EXERCISE AIM: Wherever the word "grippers" appears in a line of the data, that line should be copied.

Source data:
==================================================

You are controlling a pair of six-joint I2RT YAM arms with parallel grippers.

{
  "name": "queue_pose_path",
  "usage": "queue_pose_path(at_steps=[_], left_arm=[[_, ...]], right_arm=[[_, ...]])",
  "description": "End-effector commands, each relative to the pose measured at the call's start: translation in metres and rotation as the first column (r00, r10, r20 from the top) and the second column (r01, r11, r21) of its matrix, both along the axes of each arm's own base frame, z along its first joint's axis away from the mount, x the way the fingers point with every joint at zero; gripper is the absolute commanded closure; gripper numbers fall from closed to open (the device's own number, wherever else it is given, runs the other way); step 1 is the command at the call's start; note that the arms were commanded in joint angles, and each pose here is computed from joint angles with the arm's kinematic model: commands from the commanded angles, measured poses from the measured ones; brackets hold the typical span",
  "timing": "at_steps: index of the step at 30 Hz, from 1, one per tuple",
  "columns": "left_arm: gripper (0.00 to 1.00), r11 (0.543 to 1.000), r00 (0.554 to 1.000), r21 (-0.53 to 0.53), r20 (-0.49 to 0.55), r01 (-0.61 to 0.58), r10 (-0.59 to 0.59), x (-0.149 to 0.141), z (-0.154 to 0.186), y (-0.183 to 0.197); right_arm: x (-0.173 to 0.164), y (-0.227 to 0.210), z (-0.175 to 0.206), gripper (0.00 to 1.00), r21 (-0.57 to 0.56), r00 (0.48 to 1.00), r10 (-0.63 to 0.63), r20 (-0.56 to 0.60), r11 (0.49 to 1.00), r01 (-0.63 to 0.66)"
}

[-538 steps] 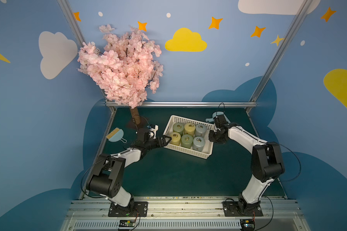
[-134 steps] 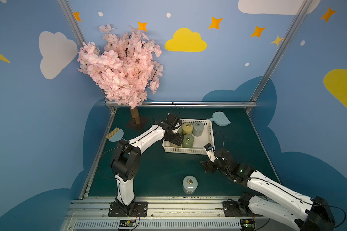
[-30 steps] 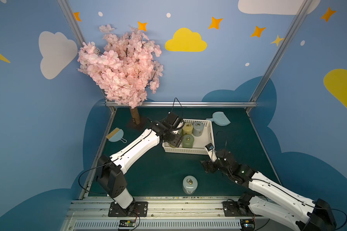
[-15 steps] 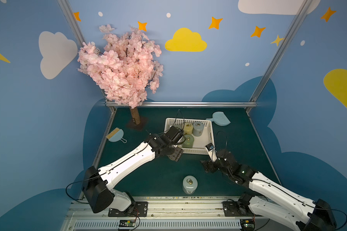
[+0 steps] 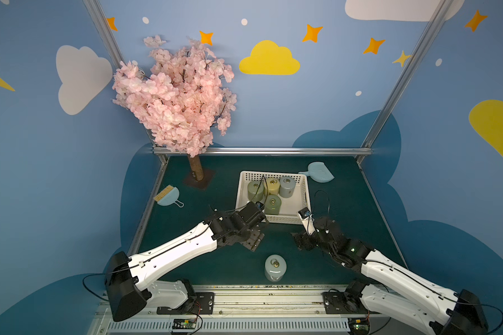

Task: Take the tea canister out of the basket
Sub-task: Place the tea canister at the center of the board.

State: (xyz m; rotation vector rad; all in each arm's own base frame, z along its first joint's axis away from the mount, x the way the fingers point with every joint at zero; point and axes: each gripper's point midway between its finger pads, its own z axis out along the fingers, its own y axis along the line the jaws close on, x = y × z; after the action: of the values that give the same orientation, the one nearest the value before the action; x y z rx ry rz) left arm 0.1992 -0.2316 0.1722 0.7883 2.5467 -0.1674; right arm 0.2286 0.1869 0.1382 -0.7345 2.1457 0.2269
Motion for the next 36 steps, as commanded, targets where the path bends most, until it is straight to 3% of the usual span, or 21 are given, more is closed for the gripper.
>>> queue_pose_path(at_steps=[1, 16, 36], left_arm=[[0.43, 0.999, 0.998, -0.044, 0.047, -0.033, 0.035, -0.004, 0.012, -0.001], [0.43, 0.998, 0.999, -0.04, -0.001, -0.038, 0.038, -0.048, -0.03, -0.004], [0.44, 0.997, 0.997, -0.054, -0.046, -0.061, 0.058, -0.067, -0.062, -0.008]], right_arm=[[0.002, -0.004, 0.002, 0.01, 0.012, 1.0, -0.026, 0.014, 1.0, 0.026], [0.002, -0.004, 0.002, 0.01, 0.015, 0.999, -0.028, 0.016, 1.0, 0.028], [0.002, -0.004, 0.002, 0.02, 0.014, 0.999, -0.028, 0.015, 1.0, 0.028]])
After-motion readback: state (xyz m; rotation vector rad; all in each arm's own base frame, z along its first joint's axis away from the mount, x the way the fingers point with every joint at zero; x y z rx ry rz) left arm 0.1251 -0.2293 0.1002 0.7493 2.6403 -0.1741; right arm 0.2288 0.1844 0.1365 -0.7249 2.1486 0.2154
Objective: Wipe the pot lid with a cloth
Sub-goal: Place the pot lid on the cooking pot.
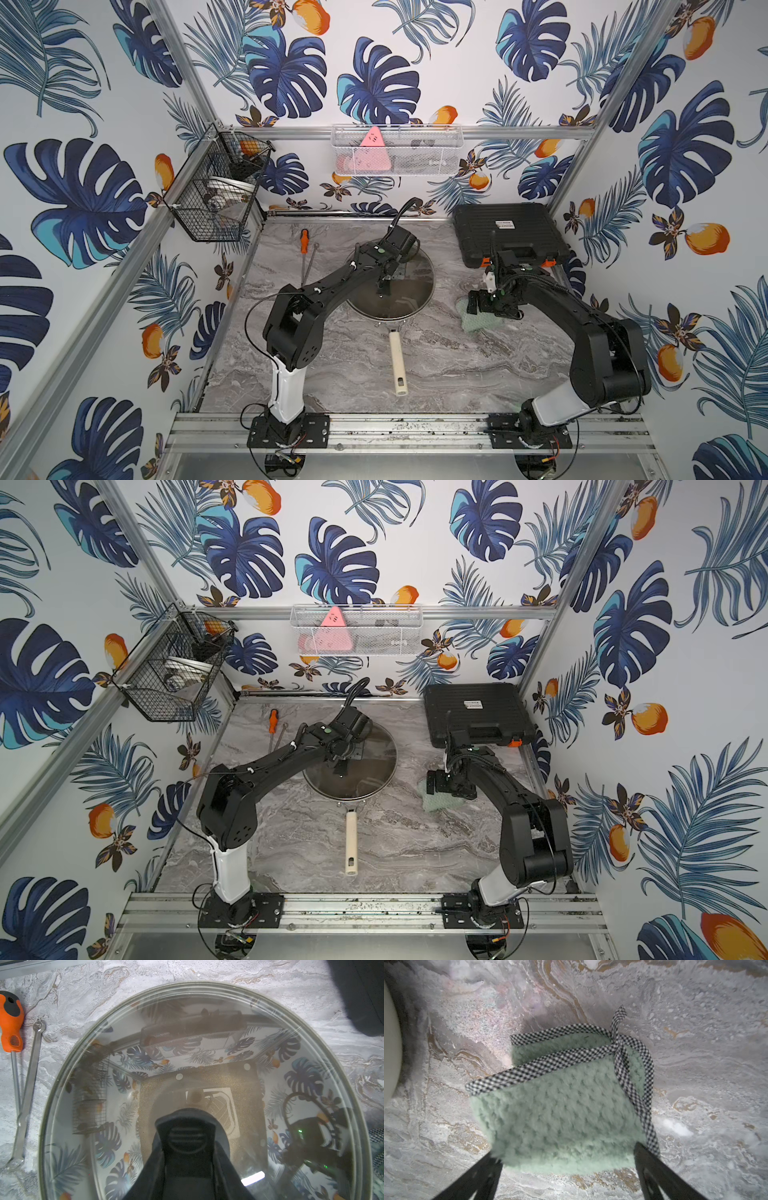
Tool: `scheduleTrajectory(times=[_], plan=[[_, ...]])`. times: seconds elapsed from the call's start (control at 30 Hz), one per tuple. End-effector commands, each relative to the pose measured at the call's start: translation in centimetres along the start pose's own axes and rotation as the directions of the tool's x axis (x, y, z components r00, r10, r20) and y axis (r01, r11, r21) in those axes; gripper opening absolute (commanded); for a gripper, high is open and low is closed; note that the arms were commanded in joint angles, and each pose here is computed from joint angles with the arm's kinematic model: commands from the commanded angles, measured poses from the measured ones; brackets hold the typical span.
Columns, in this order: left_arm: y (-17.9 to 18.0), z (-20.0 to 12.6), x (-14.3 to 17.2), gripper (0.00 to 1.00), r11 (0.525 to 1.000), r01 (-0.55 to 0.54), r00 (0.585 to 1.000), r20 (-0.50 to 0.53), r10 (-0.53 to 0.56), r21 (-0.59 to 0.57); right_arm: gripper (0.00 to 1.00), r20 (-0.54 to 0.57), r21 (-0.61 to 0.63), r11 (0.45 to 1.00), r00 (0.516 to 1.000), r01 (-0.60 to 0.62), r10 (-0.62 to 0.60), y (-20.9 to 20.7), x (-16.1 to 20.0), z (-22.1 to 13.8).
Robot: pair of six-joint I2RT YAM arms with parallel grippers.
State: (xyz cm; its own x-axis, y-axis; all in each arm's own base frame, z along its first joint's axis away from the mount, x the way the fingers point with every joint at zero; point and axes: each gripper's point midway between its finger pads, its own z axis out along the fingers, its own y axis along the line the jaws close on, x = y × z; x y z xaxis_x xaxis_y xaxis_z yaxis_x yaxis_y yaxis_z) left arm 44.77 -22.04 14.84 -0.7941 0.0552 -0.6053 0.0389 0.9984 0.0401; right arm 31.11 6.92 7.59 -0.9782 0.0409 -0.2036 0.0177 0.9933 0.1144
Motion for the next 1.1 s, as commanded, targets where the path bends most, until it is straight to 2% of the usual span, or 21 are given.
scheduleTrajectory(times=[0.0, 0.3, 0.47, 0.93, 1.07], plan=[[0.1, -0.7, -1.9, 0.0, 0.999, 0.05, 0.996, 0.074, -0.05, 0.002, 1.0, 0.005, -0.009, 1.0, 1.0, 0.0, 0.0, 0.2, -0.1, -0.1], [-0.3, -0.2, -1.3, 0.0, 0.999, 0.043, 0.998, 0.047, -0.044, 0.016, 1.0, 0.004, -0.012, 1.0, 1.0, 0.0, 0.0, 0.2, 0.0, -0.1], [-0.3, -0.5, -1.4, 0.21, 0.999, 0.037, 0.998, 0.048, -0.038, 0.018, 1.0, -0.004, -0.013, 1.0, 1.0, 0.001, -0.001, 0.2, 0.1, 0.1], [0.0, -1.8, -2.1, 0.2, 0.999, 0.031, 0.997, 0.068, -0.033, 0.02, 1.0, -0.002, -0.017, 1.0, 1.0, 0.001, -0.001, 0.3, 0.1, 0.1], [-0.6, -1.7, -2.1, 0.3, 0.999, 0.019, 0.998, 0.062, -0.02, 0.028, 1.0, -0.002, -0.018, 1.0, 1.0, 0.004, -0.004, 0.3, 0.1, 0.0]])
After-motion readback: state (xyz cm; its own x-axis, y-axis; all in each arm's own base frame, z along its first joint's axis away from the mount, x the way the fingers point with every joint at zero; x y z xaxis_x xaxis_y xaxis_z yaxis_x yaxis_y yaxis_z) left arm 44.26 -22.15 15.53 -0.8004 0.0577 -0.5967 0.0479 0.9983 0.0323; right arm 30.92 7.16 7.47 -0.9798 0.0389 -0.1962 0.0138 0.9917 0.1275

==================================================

TASK SOLUTION:
You are controlling a pair of six-joint I2RT YAM arms with parallel grippers.
Robot: pair of six-joint I2RT YAM arms with parallel grippers.

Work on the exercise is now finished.